Reproduce the top of the data verbatim, through and including the line that contains "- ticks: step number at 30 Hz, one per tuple".
::::::
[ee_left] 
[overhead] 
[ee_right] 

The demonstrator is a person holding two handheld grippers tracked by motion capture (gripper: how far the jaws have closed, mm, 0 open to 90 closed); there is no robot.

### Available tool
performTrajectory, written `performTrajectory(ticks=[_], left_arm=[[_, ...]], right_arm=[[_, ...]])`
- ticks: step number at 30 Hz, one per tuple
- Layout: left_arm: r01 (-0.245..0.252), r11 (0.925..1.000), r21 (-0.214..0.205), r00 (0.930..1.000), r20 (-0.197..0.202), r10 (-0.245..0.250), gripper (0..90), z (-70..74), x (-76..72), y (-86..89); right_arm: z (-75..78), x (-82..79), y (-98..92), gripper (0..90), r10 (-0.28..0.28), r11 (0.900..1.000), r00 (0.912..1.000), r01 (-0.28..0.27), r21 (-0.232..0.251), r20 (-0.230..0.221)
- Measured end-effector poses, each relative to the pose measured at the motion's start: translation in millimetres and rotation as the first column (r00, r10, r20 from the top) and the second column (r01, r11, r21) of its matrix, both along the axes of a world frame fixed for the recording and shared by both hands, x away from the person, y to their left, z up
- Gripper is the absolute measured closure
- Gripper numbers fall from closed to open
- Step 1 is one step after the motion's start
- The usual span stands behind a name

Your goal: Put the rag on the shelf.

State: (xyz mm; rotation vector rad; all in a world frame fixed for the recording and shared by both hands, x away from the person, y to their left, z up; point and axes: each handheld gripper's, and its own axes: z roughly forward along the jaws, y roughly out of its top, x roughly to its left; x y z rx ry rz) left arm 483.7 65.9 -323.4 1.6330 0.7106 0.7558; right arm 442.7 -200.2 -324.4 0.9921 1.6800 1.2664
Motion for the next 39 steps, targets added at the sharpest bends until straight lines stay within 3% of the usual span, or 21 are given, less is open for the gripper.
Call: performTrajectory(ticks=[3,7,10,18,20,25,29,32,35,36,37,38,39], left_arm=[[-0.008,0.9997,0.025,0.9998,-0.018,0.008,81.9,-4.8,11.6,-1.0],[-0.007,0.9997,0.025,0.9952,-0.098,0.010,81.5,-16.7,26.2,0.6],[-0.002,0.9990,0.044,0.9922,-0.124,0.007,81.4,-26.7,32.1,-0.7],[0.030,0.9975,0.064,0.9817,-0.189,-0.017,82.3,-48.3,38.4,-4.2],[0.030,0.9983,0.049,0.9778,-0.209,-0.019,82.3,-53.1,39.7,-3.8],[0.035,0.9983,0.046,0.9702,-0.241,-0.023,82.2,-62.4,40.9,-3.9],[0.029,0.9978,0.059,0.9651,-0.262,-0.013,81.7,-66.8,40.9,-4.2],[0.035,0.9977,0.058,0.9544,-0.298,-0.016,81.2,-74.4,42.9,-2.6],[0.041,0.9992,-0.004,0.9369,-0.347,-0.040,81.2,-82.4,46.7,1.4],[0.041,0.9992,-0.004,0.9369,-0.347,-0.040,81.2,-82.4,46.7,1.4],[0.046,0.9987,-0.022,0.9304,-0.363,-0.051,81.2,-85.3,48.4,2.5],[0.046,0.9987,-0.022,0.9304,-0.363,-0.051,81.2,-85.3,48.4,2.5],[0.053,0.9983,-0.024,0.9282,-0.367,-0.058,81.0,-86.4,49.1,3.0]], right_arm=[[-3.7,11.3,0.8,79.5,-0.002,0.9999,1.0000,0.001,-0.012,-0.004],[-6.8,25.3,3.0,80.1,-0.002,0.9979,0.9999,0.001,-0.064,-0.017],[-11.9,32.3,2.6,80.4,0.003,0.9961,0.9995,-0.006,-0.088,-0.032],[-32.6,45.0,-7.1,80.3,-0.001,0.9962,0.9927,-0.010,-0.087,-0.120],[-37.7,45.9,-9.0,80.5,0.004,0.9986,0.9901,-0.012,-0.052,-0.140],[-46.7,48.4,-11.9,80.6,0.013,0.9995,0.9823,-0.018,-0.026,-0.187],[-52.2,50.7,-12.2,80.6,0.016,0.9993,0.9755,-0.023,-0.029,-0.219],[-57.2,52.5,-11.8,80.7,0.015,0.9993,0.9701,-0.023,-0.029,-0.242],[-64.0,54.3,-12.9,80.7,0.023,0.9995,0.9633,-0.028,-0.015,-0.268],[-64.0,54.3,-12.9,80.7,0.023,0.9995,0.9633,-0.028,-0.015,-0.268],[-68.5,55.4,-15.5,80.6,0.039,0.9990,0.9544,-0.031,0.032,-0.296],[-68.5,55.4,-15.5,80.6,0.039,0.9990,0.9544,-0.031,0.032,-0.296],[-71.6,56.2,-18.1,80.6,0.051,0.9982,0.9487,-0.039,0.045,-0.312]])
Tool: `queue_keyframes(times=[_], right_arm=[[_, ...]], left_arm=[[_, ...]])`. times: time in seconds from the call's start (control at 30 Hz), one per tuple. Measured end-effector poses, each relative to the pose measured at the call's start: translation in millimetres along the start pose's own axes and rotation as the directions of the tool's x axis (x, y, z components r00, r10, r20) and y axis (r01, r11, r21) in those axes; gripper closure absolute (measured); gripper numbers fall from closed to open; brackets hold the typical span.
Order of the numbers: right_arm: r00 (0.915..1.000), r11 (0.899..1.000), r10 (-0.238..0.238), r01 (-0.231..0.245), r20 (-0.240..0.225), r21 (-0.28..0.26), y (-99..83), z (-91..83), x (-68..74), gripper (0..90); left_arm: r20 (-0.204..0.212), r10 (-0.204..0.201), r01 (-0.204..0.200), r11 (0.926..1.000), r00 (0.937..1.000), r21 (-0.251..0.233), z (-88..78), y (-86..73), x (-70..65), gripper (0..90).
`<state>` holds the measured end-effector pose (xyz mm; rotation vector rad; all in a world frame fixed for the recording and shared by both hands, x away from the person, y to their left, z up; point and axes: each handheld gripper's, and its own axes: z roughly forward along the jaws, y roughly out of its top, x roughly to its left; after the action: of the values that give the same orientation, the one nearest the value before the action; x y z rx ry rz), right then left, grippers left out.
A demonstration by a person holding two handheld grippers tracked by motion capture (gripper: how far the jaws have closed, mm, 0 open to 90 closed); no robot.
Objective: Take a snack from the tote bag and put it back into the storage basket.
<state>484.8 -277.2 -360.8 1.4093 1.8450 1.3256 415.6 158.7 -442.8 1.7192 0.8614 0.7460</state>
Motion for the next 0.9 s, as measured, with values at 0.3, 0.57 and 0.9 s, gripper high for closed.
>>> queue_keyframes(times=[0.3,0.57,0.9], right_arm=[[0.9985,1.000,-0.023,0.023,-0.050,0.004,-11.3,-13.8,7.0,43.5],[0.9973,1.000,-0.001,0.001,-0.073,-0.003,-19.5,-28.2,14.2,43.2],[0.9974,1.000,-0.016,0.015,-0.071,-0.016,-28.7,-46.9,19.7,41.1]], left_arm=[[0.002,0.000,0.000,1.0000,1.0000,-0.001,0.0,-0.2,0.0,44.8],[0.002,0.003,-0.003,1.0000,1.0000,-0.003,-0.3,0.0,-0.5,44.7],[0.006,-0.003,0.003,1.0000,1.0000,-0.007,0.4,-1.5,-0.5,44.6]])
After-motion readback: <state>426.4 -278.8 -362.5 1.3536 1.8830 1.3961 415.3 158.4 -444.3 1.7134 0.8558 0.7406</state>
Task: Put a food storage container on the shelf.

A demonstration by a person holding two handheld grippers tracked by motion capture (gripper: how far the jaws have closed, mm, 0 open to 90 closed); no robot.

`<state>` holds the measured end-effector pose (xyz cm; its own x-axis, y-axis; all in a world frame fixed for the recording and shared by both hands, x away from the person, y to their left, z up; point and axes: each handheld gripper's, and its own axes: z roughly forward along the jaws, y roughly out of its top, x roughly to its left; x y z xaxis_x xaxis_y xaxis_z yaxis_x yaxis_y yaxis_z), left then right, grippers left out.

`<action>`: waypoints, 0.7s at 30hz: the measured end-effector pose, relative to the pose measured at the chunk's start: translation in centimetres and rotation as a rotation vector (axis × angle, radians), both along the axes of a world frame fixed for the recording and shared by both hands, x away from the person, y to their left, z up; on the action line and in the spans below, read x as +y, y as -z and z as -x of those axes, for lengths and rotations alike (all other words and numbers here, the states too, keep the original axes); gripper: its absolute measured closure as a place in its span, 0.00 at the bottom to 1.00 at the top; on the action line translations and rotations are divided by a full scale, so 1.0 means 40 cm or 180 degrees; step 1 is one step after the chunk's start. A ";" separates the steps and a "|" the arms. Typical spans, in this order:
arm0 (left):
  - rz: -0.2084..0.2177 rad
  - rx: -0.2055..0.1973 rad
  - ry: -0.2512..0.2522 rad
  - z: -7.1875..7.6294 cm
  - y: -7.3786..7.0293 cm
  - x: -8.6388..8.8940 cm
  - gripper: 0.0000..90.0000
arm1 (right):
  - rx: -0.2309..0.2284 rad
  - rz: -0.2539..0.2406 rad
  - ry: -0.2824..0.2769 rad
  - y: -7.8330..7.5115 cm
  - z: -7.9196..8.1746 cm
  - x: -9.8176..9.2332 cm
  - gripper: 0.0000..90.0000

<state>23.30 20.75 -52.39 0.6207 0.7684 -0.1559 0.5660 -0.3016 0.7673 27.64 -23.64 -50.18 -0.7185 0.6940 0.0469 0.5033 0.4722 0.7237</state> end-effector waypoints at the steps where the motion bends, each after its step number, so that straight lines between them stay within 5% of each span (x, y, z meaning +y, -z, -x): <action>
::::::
ANSWER AREA:
[ee_left] 
[overhead] 
[ee_right] 

The demonstrator is a person holding two handheld grippers tracked by motion capture (gripper: how far the jaws have closed, mm, 0 open to 90 closed); there is no robot.

### Available tool
performTrajectory, written `performTrajectory(ticks=[_], left_arm=[[_, ...]], right_arm=[[_, ...]])`
- ticks: step number at 30 Hz, one per tuple

The exercise requires nothing further.